# Keyless Ignition Class Action Research



## craigrow (Feb 21, 2010)

Emission said:


> I'm not saying owners couldn't make the error, but it sounds like this attorney is fishing for a case... not the other way around.
> 
> BTW, install a battery-operated CO detector in your house ($25). Your heater/fireplace can also kill you.
> 
> - Mike


Good point. I had forgotten we installed one when we moved into the house.


----------



## tdepetra (Sep 1, 2010)

Like every other class action lawsuit being planned by lawyers (code for looking for the next big fee), the plaintiff gets a nickel or two each, but the law firm gets millions. 

Just go away.


----------



## brkf (May 26, 2003)

I loved that I could leave my 330i with comfort access running and go get something from the house. I often don't turn off my car when I leave it to run in to the house or take my kid into his grandmother's. 

Yeah the car could get stolen... the odds of that are so astoundingly low that I think I stand a better chance of finding an ET in the backseat first.

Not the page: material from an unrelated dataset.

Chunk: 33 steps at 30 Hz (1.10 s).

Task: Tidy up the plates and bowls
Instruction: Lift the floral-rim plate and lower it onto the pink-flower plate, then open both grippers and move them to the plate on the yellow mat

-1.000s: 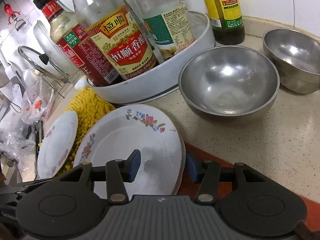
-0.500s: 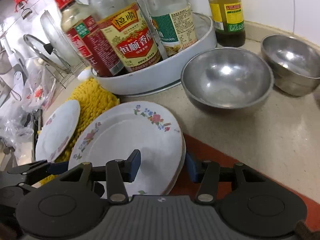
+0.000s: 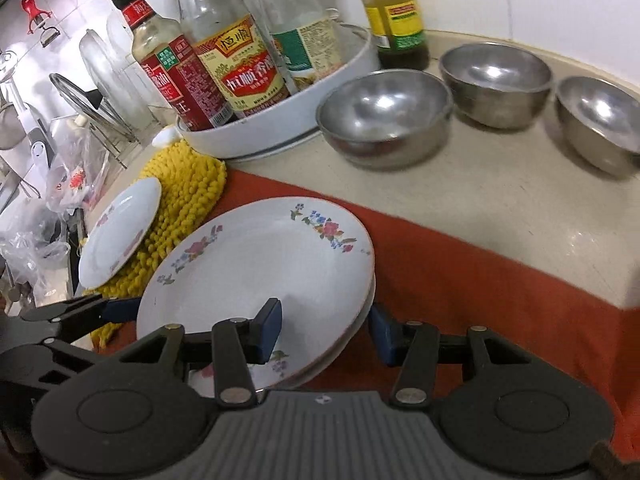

Not a design flaw. I consider it a good feature.


----------



## craigrow (Feb 21, 2010)

tdepetra said:


> Like every other class action lawsuit being planned by lawyers (code for looking for the next big fee), the plaintiff gets a nickel or two each, but the law firm gets millions.


That is 100% right. I've been awarded settlements from a couple of class-action suits where I wondered if the check was worth enough to justify the trip to the bank to cash it. I know the lawyers cashed much bigger checks though.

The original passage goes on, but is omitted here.